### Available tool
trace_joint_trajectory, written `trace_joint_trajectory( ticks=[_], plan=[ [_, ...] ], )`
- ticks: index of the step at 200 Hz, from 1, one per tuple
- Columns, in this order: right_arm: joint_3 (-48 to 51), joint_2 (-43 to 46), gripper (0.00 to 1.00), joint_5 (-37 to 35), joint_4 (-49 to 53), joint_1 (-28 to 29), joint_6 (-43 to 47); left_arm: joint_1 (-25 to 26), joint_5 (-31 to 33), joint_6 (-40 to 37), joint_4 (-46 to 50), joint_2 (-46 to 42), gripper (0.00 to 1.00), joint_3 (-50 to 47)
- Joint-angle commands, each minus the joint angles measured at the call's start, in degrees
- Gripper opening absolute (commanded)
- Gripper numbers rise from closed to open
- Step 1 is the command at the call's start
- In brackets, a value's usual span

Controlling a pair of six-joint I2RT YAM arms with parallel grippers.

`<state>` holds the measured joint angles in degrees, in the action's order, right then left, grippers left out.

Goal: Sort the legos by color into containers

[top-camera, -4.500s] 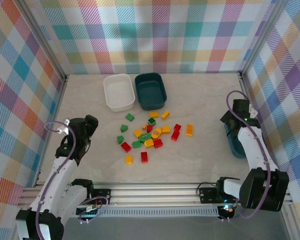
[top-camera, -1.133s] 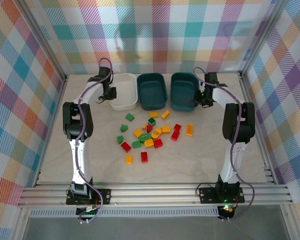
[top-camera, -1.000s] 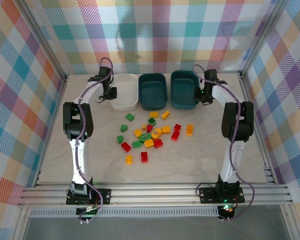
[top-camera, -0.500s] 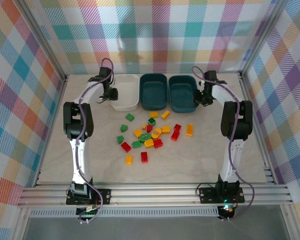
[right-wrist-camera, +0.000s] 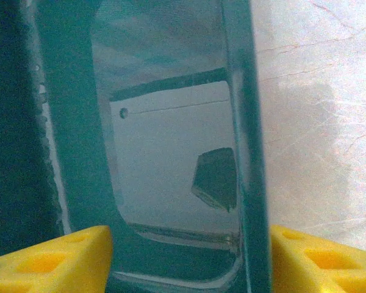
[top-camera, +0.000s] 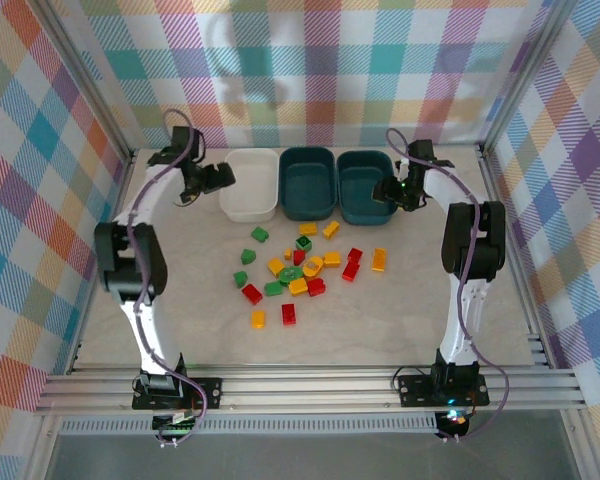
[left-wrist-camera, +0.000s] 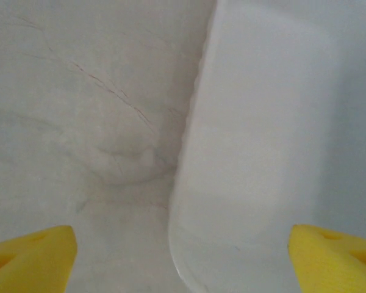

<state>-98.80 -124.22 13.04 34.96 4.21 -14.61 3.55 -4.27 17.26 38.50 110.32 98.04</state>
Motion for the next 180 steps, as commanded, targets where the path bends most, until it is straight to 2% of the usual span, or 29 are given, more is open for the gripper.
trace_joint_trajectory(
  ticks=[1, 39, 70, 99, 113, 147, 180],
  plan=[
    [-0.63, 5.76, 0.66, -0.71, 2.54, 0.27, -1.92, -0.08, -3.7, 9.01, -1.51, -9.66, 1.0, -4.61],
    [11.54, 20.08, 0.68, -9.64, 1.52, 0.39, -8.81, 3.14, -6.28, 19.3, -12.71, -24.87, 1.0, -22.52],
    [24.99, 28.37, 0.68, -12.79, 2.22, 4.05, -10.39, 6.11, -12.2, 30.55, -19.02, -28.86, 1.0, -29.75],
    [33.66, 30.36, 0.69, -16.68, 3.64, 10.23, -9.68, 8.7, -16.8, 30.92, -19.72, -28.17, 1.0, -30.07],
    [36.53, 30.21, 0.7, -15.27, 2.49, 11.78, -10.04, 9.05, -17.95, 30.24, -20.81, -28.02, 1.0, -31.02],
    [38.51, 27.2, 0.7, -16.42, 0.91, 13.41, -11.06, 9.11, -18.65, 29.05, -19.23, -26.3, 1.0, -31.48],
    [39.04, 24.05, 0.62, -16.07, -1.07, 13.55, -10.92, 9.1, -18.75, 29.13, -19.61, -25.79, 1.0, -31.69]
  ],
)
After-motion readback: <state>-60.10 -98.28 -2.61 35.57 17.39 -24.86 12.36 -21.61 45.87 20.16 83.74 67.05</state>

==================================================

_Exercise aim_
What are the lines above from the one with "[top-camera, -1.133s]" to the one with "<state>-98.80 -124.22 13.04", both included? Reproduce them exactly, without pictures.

_Solution to the exercise_
[top-camera, -1.133s] 
[top-camera, -1.000s] 
[top-camera, -0.500s] 
[right-wrist-camera, +0.000s] 
[top-camera, +0.000s] 
[left-wrist-camera, +0.000s] 

<state>-98.80 -124.22 13.04 34.96 4.21 -14.61 3.55 -4.27 17.26 38.50 110.32 98.04</state>

This exercise is now complete.